[PATCH 4/5 V2] Build hugetlb backed process stacks

Eric Munson ebmunson at us.ibm.com
Tue Jul 29 05:17:14 EST 2008


This patch allows a processes stack to be backed by huge pages on request.
The personality flag defined in a previous patch should be set before
exec is called for the target process to use a huge page backed stack.

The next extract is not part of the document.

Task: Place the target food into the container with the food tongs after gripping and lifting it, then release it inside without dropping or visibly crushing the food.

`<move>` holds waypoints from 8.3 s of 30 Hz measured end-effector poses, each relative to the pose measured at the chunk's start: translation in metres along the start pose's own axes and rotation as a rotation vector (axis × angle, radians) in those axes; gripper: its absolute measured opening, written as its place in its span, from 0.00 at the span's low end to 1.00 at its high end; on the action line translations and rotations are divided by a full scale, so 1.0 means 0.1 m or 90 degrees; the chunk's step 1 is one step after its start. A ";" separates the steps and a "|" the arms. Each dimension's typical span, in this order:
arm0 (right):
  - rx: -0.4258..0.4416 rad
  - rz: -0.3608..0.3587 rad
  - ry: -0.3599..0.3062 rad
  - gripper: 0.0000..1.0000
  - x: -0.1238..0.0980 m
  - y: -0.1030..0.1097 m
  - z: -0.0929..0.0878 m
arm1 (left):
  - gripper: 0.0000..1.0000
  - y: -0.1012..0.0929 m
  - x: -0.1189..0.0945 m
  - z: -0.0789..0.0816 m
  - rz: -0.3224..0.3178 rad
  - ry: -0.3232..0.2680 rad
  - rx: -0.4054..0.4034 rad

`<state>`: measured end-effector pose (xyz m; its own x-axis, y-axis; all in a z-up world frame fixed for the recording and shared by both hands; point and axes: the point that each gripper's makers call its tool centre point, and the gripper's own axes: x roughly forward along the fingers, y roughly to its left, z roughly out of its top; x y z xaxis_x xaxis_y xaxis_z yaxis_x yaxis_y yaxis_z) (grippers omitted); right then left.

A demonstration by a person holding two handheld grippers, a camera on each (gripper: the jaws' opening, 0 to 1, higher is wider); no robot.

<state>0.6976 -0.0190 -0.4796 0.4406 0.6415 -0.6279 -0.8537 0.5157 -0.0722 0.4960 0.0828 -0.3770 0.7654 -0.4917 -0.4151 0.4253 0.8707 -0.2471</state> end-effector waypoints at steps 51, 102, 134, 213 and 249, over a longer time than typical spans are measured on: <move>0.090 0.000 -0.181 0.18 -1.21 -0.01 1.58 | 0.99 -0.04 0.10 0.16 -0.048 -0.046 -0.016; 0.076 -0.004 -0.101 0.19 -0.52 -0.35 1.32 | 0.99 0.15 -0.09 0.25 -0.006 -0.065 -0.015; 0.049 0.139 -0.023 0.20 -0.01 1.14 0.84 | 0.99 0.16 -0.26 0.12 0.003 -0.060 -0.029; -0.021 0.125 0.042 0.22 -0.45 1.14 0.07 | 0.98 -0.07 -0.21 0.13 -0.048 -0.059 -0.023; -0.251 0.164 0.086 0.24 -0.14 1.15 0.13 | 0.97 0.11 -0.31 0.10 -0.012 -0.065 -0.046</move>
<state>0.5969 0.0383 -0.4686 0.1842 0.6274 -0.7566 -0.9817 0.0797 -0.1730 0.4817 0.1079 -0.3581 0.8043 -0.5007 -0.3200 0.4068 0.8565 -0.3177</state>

When the hugetlb file is setup to back the stack it is sized to fit the
ulimit for stack size or 256 MB if ulimit is unlimited.  The GROWSUP and
GROWSDOWN VM flags are turned off because a hugetlb backed vma is not
resizable so it will be appropriately sized when created.  When a process
exceeds stack size it recieves a segfault as it would if it exceeded the
ulimit.

Also certain architectures require special setup for a memory region before
huge pages can be used in that region.  This patch defines a function with
__attribute__ ((weak)) set that can be defined by these architectures to
do any necessary setup.  If it exists, it will be called right before the
hugetlb file is mmapped.

Signed-off-by: Eric Munson <ebmunson at us.ibm.com>

---
Based on 2.6.26-rc8-mm1

Changes from V1:
Add comment about not padding huge stacks
Break personality_page_align helper and personality flag into separate patch
Add move_to_huge_pages function that moves the stack onto huge pages
Add hugetlb_mm_setup weak function for archs that require special setup to
 use hugetlb pages
Rebase to 2.6.26-rc8-mm1

 fs/exec.c               |  194 ++++++++++++++++++++++++++++++++++++++++++++---
 include/linux/hugetlb.h |    5 +
 2 files changed, 187 insertions(+), 12 deletions(-)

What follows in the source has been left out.